YOUR ASSIGNMENT
What should you transcribe? Every line from the top of the records below through the line with "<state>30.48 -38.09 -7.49", exactly, and no pictures.

SUPPLIED MATERIAL
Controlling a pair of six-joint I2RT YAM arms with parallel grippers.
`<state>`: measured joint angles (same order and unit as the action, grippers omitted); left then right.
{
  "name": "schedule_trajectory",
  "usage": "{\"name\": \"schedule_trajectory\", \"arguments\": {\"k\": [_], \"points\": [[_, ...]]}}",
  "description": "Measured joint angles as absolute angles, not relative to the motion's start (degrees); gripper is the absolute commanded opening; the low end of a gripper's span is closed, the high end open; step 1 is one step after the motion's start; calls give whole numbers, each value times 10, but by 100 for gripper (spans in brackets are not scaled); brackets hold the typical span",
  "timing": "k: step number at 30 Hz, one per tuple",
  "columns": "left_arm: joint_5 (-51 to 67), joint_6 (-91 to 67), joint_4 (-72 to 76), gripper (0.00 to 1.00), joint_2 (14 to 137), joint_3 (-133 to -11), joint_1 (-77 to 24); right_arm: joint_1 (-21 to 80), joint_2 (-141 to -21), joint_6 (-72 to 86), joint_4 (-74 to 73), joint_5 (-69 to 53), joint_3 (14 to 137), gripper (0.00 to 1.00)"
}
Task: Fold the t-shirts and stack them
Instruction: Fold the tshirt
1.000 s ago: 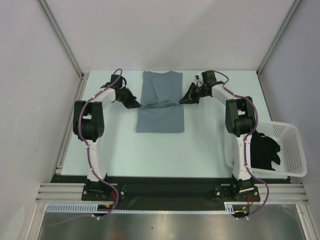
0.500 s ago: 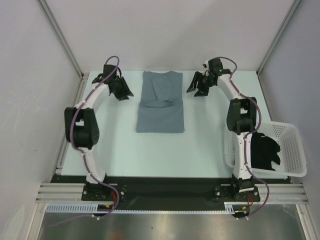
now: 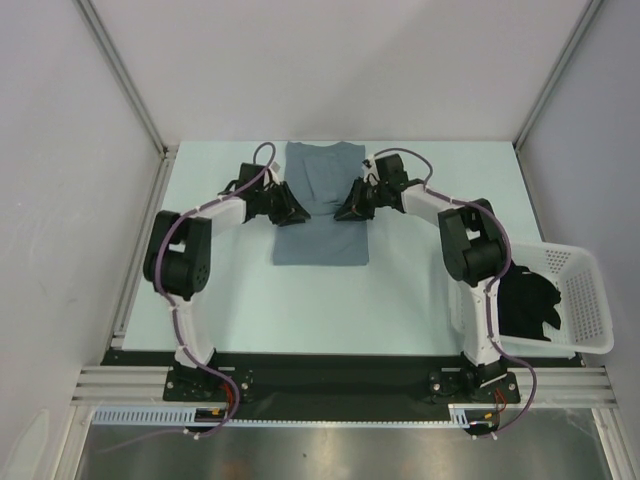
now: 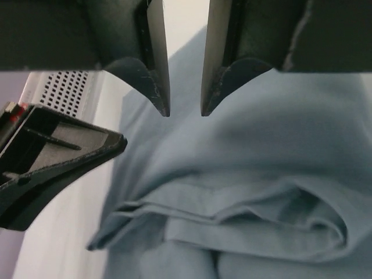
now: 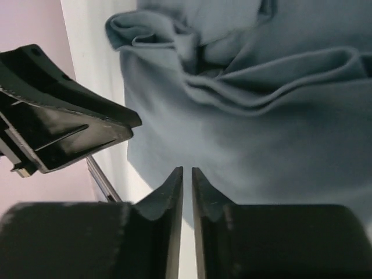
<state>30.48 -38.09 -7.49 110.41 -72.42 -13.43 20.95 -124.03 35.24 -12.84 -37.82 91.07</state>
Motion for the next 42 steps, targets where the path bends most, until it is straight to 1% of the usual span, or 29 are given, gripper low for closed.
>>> {"name": "schedule_trajectory", "arguments": {"k": [2,3,13,16,18,21,25,26,27,28,29,32,34,38,42], "points": [[312,-382,-77,27,1144,-749,-132,210,-1263,372,-103,-387,911,12],[314,-382,-75,27,1161,-760,-130,208,-1275,381,-92,-389,912,11],[324,-381,-78,29,1252,-872,-112,179,-1365,431,-51,-400,975,10],[328,-381,-79,29,1279,-900,-103,170,-1378,440,-46,-399,997,11],[334,-380,-83,30,1300,-919,-96,163,-1388,442,-44,-399,1014,13],[342,-374,-102,34,1328,-950,-84,149,-1404,445,-46,-398,1041,17],[347,-349,-136,46,1333,-993,-75,132,-1411,437,-77,-398,1074,35],[345,-338,-143,47,1329,-999,-73,129,-1410,427,-88,-399,1082,43],[343,-328,-149,49,1322,-1000,-72,126,-1409,417,-94,-399,1086,47],[337,-315,-163,55,1310,-999,-70,122,-1406,402,-106,-399,1089,51],[331,-301,-175,56,1298,-999,-69,119,-1401,384,-123,-397,1089,58],[315,-264,-198,58,1259,-999,-64,115,-1388,338,-167,-395,1089,61],[305,-238,-206,59,1233,-995,-60,114,-1380,310,-191,-394,1089,62],[293,-200,-208,58,1215,-989,-55,114,-1378,281,-221,-394,1089,59],[288,-183,-215,55,1236,-982,-54,116,-1378,269,-234,-394,1089,56]]}}
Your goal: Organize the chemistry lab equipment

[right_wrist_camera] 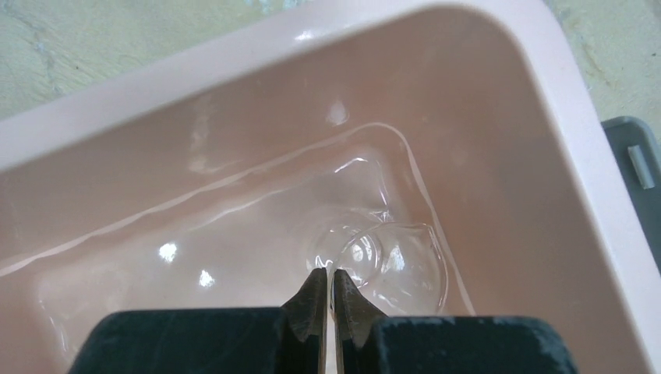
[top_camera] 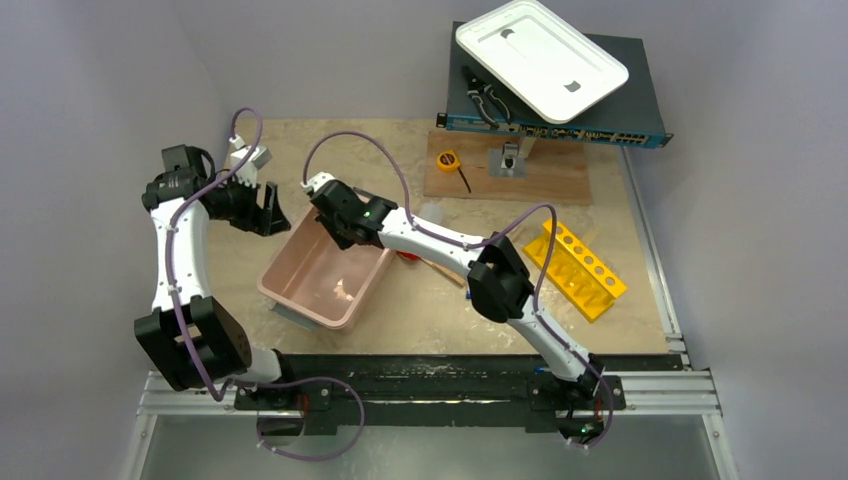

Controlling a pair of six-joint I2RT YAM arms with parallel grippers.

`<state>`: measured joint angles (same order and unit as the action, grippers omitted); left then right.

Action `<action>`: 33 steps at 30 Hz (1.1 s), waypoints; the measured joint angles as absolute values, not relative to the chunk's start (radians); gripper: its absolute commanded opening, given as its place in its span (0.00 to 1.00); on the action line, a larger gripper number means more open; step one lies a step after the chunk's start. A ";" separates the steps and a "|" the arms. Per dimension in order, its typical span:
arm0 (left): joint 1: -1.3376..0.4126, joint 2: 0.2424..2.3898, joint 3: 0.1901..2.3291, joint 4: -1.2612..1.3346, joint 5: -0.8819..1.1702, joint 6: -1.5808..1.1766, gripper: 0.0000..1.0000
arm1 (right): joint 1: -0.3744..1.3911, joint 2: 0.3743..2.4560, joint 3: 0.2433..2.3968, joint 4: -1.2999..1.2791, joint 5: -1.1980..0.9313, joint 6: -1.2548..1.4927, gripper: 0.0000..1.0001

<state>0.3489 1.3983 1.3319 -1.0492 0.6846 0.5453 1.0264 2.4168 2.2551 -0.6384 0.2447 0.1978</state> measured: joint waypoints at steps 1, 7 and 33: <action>0.356 1.402 1.341 -1.054 0.693 0.542 0.71 | 1.026 2.417 2.255 -0.632 0.245 0.193 0.00; 0.363 1.406 1.341 -1.077 0.711 0.541 0.71 | 1.026 2.417 2.257 -0.600 0.244 0.172 0.54; 0.363 1.402 1.431 -1.125 0.704 0.437 1.00 | 0.835 1.499 1.385 -0.382 0.281 0.379 0.46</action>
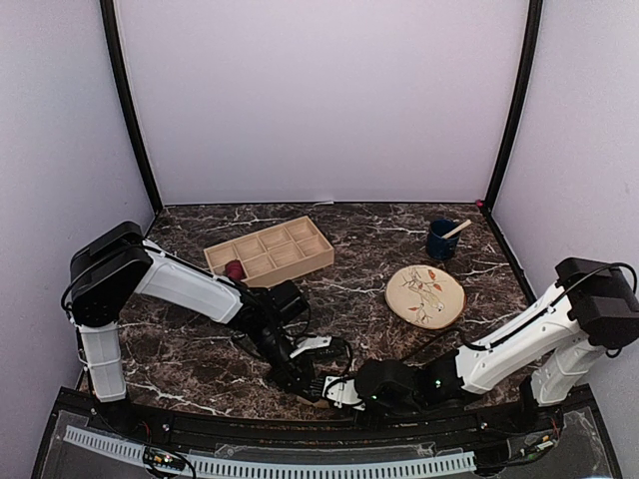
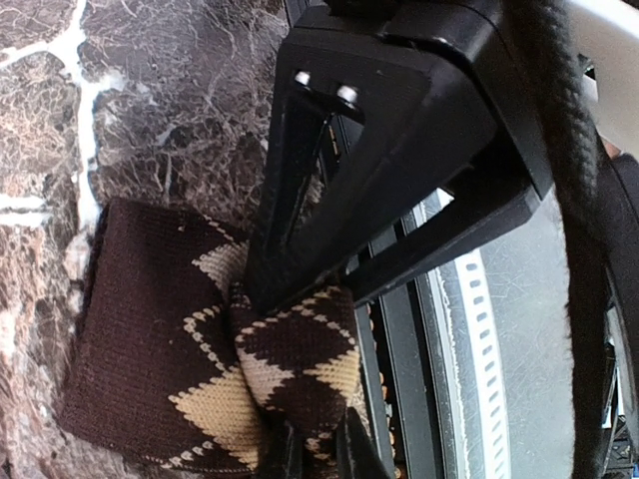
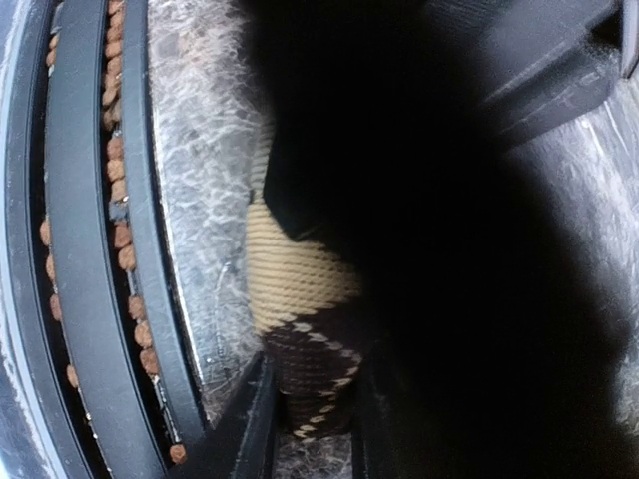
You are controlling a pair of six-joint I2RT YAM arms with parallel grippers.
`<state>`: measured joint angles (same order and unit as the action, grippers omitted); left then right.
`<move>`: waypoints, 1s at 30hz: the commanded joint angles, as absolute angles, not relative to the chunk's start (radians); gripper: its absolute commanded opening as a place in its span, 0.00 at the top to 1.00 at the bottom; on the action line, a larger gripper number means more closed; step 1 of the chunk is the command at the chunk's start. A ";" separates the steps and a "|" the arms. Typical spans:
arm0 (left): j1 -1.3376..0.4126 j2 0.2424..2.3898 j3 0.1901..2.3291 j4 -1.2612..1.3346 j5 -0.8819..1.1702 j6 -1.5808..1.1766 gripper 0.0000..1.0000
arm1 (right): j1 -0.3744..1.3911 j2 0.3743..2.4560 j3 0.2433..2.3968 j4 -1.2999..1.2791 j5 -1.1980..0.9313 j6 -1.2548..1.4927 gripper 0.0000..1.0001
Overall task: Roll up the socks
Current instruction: Roll the sock at the corner of the board.
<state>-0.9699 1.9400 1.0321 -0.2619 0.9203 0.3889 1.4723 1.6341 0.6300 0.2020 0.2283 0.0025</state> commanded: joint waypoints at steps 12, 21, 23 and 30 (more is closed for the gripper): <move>-0.934 1.919 1.010 -0.190 0.833 0.263 0.69 | 1.431 1.644 0.636 0.192 0.175 0.042 1.00; -0.918 1.846 0.959 -0.118 0.826 0.205 0.60 | 1.402 1.617 0.607 0.190 0.168 0.090 1.00; -0.915 1.830 0.941 -0.101 0.817 0.193 0.59 | 1.397 1.612 0.601 0.192 0.164 0.103 1.00; -0.895 1.770 0.894 -0.024 0.794 0.135 0.58 | 1.383 1.601 0.577 0.200 0.146 0.141 1.00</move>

WRITTEN ANSWER
Controlling a pair of six-joint I2RT YAM arms with parallel grippers.
`<state>`: measured joint angles (same order and unit as the action, grippers omitted); left then right.
{
  "name": "schedule_trajectory",
  "usage": "{\"name\": \"schedule_trajectory\", \"arguments\": {\"k\": [_], \"points\": [[_, ...]]}}",
  "description": "Measured joint angles as absolute angles, not relative to the motion's start (degrees); gripper is the absolute commanded opening; the low end of a gripper's span is closed, the high end open; step 1 is one step after the motion's start; calls give whole numbers, each value times 10, but by 100 for gripper (spans in brackets are not scaled); brackets hold the typical span",
  "timing": "k: step number at 30 Hz, one per tuple",
  "columns": "left_arm: joint_5 (-51 to 67), joint_6 (-91 to 67), joint_4 (-72 to 76), gripper (0.00 to 1.00), joint_2 (14 to 137), joint_3 (-133 to -11), joint_1 (-77 to 24); right_arm: joint_1 (-21 to 80), joint_2 (-141 to -21), joint_6 (-72 to 86), joint_4 (-74 to 73), joint_5 (-69 to 53), joint_3 (14 to 137), gripper (0.00 to 1.00)"
}
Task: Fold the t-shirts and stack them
Instruction: Fold the tshirt
1.000 s ago: 
0.500 s ago: 
now: 
now: 
now: 
<state>30.48 -38.09 -7.49 110.41 -72.42 -13.43 20.95 -124.03 35.24 -12.84 -37.82 91.07</state>

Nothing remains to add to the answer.